Data excerpt:
□ □ □ □ □ □ □
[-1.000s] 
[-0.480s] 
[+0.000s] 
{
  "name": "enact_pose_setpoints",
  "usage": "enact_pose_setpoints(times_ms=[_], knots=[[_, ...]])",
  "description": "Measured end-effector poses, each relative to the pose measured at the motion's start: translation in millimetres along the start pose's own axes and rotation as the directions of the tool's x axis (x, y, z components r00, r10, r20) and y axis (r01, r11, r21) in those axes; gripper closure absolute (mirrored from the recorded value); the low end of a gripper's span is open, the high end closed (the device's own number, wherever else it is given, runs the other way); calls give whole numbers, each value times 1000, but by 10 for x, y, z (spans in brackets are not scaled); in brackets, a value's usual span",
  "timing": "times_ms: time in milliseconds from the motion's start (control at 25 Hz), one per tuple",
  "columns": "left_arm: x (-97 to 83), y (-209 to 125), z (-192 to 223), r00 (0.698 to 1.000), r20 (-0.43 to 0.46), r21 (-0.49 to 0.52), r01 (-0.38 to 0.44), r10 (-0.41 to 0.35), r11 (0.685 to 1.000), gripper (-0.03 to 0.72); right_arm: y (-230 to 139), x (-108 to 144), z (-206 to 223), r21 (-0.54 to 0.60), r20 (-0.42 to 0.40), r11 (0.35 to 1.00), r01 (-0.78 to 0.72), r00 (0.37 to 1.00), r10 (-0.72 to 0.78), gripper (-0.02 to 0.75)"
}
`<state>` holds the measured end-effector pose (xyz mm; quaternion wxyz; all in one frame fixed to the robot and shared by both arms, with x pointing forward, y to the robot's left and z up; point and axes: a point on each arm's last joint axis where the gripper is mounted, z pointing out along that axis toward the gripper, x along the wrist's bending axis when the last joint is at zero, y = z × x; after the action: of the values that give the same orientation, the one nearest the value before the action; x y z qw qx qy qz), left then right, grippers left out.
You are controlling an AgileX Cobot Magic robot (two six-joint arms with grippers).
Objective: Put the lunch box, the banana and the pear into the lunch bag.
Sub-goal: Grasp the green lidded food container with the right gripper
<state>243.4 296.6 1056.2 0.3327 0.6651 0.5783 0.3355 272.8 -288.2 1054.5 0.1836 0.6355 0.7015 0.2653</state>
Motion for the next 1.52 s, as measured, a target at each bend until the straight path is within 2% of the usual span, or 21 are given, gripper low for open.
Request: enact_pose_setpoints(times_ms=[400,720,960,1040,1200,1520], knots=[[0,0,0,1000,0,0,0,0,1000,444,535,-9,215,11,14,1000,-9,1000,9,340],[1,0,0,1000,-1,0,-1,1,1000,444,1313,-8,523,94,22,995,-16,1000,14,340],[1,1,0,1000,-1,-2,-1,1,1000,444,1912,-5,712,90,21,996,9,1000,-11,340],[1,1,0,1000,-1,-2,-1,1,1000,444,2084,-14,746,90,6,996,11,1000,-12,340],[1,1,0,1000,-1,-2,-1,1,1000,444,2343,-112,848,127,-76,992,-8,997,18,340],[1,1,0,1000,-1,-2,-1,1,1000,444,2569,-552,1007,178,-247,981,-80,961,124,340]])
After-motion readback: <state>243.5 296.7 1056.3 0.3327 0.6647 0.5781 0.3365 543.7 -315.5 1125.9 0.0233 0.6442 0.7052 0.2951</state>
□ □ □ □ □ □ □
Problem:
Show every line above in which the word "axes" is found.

Task response:
  "description": "Measured end-effector poses, each relative to the pose measured at the motion's start: translation in millimetres along the start pose's own axes and rotation as the directions of the tool's x axis (x, y, z components r00, r10, r20) and y axis (r01, r11, r21) in those axes; gripper closure absolute (mirrored from the recorded value); the low end of a gripper's span is open, the high end closed (the device's own number, wherever else it is given, runs the other way); calls give whole numbers, each value times 1000, but by 10 for x, y, z (spans in brackets are not scaled); in brackets, a value's usual span",
`<state>` holds the measured end-effector pose (xyz mm; quaternion wxyz; all in one frame fixed to the robot and shared by both arms, with x pointing forward, y to the robot's left and z up; point and axes: a point on each arm's last joint axis where the gripper is mounted, z pointing out along that axis toward the gripper, x along the wrist's bending axis when the last joint is at zero, y = z × x; after the action: of the values that give the same orientation, the one nearest the value before the action; x y z qw qx qy qz), left then right, grippers left out.

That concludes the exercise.